🧵80 years ago after suffering unimaginable sickness, starvation, beatings, death and deportation, Jewish fighters rose up against their Nazi captors in a heroic act of resistance known today as the Warsaw Ghetto Uprising.
In 1939, the Nazis began the forced removal of three million Polish Jews from their homes and transferred them to crowded Ghettos across Poland, including Europe's largest, the Warsaw Ghetto.
By November 1940, 380,000 Jews were sealed inside the Warsaw ghetto.
The 380,000 Jews were crammed into an area of just 1.3 sq miles, surrounded by walls they were forced to build.
Conditions in the Ghetto were horrific.
80,000+ Jews died as a result of overcrowding & starvation.
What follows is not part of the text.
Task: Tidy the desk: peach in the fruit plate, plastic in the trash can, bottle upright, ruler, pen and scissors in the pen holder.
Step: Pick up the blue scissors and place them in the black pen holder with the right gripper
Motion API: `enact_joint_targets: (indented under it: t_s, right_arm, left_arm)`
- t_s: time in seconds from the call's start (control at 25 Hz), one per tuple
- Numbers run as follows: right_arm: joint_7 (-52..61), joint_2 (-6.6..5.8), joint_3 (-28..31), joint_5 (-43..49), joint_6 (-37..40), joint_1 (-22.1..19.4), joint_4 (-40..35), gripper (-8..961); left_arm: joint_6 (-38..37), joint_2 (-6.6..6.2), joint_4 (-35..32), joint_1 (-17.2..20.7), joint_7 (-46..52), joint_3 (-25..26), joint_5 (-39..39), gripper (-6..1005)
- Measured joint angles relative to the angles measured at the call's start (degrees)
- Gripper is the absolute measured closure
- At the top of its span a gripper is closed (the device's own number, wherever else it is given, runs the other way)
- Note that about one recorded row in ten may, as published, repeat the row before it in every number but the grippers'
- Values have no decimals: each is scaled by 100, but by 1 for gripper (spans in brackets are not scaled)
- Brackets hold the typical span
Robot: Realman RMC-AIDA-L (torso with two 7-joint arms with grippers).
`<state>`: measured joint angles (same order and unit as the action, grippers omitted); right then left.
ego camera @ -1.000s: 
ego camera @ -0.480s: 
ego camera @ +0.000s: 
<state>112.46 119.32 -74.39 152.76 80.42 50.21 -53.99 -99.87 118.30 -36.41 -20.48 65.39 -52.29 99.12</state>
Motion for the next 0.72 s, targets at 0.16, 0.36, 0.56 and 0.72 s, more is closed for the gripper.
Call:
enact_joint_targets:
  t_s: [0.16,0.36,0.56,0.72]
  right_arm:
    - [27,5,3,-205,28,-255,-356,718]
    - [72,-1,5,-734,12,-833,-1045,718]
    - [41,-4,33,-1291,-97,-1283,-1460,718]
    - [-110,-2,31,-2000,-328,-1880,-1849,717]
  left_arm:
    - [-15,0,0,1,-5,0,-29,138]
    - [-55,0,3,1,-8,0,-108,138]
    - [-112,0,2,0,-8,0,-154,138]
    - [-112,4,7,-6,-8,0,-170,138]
Those who remained alive were completely cut off from the outside.
On July 22 1942, the eve of Tisha Bav, the Germans began deportations from the Ghetto to the Treblinka extermination camp.
By Yom Kippur, 265,000 inhabitants had been deported & 50-65,000 Jews remained in the Ghetto.
📷Jewish refugees waiting in a soup line
Those who remained in the ghetto (including many teenagers) blamed themselves for not resisting when their families were deported and understood that they were to meet a similar fate if they did not act.
A resistance group known as the Jewish Fighting Organization was formed.
On January 18, 1943, following an Aktion launched by the Germans, Ghetto inhabitants believed a final deportation was looming.
23 year old Jewish underground leader (pictured), Mordechai Anielewicz instructed members to fight back with arms.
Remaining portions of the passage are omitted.